Urteilsverkündung für den 18. August geplant
Dresden. Für die fünf führenden Mitglieder der verbotenen Neonazi-Kameradschaft „Sturm 34“ wird es eng. Der Vorsitzende Richter Martin Schultze-Griebler machte den Angeklagten im Prozess vor der Staatsschutzkammer am Landgericht in Dresden deutlich, dass das Gericht dazu tendiert die jeweils schwerste Straftat bei einer Verurteilung zu Grunde zu legen.

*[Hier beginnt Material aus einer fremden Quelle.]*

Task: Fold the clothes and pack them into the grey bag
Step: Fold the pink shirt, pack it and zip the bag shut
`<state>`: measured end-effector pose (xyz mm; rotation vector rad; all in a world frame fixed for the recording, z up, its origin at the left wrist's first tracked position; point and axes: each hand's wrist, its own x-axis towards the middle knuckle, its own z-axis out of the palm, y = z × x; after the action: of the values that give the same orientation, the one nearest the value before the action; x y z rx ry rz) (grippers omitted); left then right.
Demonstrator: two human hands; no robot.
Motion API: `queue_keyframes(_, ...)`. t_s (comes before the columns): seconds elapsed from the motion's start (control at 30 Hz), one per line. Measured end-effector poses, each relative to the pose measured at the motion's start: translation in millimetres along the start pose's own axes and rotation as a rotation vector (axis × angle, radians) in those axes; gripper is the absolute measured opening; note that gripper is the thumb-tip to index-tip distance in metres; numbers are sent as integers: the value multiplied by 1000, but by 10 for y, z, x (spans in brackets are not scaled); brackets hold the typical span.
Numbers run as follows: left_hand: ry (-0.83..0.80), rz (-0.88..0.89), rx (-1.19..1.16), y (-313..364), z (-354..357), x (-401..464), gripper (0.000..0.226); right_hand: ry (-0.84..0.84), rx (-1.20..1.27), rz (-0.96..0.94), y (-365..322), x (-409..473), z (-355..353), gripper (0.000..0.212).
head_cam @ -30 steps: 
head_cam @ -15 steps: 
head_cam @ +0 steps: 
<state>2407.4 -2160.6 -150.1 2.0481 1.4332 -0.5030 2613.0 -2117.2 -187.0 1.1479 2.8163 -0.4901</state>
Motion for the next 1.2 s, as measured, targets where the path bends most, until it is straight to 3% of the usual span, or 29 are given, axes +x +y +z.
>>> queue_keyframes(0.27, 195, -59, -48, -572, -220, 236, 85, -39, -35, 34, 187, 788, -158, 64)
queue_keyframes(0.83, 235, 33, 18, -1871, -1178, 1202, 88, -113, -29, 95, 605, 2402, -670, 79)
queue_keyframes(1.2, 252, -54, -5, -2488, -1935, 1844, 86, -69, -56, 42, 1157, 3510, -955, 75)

Sollten die Fünf wegen Bildung einer kriminellen Vereinigung, gefährlicher Körperverletzung und besonders schweren Landfriedensburchs verurteilt werden, drohen ihnen mehrjährige Haftstrafen.
Zuvor hatte der Vorsitzende Richter die richterliche Vernehmung von Alexander G. verlesen. Darin hatte er ein umfassendes Geständnis abgelegt und nicht nur ausführlich über die dunklen Machenschaften der Kameradschaft berichtet, sondern auch Namen genannt und etliche Mitglieder zum Teil schwer belastet. Nach Angaben von Alexander G. kam das Geständnis allerdings nicht mit rechten Dingen zustande. Ihm sei von Kriminalbeamten aus Ravensburg gesagt worden, dass er bereits von anderen belastet worden sei und nun endlich aussagen solle. „Mir wurde gedroht. Ich wurde erpresst“, behauptete der Polizistensohn jetzt vor dem Landgericht in Dresden. Unter anderen Umständen hätte er nie so umfassend ausgesagt.
Alexander G. hatte bereits am Vortag seine Vernehmung durch einen Beamten des Landeskriminalamtes relativiert. Vieles, was er damals ausgesagt hätte, seien Mutmaßungen gewesen. So sei eine Absprache mit dem Bauhofbesitzer Rudolf S., die Kameradschaft als Geldeintreibertruppe einzusetzen, nicht mehr als ein Gespräch im Alkoholrausch gewesen.
Der Prozess wird erst Anfang August mit der weiteren Verlesung der Einträge aus dem Bundeszentralregister fortgesetzt. Die Urteilsverkündung ist derzeit für den 18. August geplant. Ursprünglich sollte der Prozess bereits im Mai zu Ende gehen. Aber durch eine Erkrankung des Schöffen kam es zu einer mehrwöchigen Unterbrechung.